[Mailman-Developers] First big Mailing

Chuq Von Rospach chuqui@plaidworks.com
Thu, 10 Jan 2002 22:24:00 -0800

On 1/10/02 10:08 PM, "Marc Perkel" <marc@perkel.com> wrote:

> Anyhow - started out moving right along, maybe too well - saturated the T1
> pretty quick and the system slowed down.

That's not good. IT's not a mailman problem, but it's not good. You need to
tune your MTA to slow it down down so it doesn't overload the network. Once
it does, the different processes/threads start fighting each other for
network, and you'll see things go to heck. What I normally do is see what it
takes to saturate my network, and then tune the mailer to stop about 10% shy
of that. 

> During this time I saw a number of errors. Messages indicating the I had too
> many files open (running tail on the exim logs). A few messages that looked
> like something couldn't open something.db or something like that.

That is really, really, really bad. That's a kernel problem: you've filled
up the kernel tables handling open files, so any future attempt to open a
file plain old fails. Once that starts happening, if you're LUCKY, processes
fail gracefully and go away, but in many cases, that doesn't happen. At this
point, you're pretty hosed.

You need to see how many open files your system is configured to allow, and
(a) slow down your MTA so it doesn't blow away your kernel tables, but also
(b) have your kernel tuned to increase the number available.

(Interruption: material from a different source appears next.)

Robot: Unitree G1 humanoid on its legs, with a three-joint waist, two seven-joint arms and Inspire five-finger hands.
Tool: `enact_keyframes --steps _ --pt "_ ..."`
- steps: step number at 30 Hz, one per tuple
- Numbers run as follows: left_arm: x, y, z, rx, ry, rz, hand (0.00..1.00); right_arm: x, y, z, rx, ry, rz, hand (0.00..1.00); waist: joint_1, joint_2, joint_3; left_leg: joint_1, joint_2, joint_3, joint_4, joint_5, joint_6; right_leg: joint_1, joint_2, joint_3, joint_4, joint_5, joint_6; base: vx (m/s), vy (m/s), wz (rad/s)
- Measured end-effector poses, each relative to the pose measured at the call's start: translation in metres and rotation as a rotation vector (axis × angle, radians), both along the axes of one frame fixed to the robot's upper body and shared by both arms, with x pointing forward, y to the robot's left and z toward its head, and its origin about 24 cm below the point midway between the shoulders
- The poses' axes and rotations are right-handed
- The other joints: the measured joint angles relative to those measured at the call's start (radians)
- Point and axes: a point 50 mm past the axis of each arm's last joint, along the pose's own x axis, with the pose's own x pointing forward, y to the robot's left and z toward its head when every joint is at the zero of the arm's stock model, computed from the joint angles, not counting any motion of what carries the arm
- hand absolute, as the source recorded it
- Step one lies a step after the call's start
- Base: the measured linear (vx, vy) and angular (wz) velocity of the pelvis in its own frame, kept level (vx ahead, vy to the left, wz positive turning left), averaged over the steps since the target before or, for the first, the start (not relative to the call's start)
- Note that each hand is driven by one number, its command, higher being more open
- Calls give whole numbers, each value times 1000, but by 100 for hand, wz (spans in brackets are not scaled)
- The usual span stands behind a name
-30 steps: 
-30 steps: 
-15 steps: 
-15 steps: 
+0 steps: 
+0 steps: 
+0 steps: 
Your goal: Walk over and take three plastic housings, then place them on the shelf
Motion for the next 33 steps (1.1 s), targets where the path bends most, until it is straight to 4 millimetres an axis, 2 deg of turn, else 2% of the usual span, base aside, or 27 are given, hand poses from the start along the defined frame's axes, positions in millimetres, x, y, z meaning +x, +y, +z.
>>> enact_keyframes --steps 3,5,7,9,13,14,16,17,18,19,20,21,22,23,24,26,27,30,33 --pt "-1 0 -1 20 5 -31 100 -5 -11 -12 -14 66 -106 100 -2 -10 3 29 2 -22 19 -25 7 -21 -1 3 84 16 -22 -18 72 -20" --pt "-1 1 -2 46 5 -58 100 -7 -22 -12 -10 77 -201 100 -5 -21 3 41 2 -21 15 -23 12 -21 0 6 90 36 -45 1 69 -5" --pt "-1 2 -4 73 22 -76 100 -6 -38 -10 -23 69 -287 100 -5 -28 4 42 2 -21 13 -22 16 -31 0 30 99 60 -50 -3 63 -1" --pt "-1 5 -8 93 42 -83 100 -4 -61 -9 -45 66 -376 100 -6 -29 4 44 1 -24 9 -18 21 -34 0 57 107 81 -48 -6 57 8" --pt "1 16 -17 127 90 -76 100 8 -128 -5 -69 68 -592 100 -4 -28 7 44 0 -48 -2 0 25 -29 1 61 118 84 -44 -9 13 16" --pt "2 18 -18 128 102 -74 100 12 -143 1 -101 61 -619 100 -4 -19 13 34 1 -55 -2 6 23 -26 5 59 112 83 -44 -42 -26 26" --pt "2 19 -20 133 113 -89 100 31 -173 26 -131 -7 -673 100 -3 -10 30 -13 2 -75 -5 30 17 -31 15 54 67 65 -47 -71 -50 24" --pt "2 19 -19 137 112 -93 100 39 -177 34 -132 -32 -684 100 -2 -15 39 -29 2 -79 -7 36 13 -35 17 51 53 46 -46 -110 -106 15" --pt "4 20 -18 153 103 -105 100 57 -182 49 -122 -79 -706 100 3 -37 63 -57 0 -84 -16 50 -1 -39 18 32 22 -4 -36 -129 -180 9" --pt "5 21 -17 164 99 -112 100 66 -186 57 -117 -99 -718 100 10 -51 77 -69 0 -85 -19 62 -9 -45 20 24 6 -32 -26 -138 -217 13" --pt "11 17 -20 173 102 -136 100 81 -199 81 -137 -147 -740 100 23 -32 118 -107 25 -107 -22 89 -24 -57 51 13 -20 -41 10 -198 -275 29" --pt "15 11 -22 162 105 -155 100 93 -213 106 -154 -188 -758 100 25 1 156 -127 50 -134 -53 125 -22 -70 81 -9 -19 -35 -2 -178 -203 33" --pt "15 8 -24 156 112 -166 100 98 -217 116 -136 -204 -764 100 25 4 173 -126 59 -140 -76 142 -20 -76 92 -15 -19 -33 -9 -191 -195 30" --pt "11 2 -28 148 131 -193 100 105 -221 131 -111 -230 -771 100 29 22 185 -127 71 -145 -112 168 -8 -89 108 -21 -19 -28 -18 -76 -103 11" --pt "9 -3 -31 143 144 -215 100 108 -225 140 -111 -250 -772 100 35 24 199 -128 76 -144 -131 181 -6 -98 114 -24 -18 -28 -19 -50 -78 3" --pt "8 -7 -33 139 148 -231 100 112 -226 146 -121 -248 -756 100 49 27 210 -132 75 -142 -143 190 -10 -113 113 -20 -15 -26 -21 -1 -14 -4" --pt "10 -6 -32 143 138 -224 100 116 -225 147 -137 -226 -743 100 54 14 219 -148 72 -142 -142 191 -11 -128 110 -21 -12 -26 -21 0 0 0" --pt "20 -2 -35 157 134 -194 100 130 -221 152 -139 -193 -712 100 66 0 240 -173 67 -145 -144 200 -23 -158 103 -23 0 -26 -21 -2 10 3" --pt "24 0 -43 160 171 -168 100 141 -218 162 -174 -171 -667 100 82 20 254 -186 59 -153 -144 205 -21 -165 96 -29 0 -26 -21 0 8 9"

> The delivery slowed down as it it were done. System load dropped back to low
> normal levels.

That's actually fairly normal -- as the delivery takes up more resource, the
mailman side tends to slow down. What you're likely seeing is competition
for disk I/O, and your disk(s) are likely saturated. That's a whole 'nuther
tuning discussion, but it's simply performance, not "it broke" bad.

> Anyhow - even though Exim is delivering other email. Messages sent to mailman
> are getting "stuck".

Not surprising, if the file table overflowed in the kernel. First, reboot.
Then, work at getting exim tuned down, it's overloading the system under
load and the system is, well, barfing.